REQUIRED WORK:
Go through the listing below and write out exactly the lines from the one that mentions "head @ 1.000" through the one that mentions "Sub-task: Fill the", minus the pictures.

PROVIDED DATA:

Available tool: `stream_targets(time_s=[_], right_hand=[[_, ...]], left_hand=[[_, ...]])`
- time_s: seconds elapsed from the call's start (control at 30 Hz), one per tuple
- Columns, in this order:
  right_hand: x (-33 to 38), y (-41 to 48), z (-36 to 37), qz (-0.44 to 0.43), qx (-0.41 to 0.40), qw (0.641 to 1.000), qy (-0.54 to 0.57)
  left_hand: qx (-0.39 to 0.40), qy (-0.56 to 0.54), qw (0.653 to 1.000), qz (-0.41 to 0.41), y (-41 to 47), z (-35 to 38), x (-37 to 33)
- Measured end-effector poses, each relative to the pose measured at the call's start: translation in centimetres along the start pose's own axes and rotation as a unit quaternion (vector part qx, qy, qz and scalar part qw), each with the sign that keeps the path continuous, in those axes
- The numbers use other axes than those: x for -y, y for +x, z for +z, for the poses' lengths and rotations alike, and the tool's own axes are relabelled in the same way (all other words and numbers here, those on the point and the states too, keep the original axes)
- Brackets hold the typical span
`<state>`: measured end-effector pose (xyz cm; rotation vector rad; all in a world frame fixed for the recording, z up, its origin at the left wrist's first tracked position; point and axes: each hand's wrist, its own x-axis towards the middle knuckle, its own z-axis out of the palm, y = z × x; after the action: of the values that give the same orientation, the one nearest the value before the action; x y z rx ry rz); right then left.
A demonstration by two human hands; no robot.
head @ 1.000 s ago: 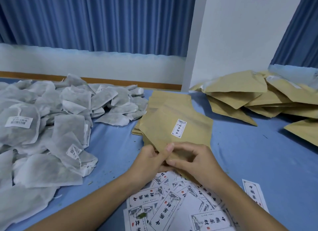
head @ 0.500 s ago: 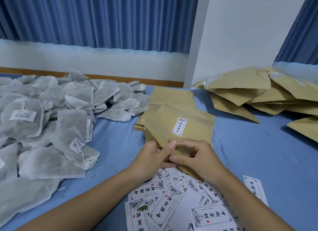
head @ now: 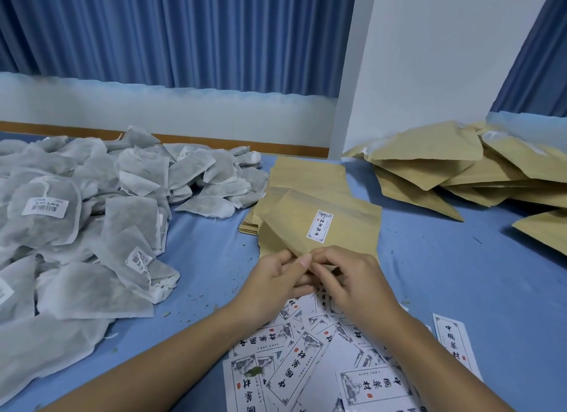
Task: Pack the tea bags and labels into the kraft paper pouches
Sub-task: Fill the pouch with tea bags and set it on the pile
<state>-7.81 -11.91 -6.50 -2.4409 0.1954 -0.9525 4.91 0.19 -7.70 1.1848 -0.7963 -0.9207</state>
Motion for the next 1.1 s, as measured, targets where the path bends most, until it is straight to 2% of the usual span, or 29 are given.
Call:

WRITTEN RESPONSE:
head @ 1.000 s ago: 
head @ 0.500 s ago: 
head @ now: 
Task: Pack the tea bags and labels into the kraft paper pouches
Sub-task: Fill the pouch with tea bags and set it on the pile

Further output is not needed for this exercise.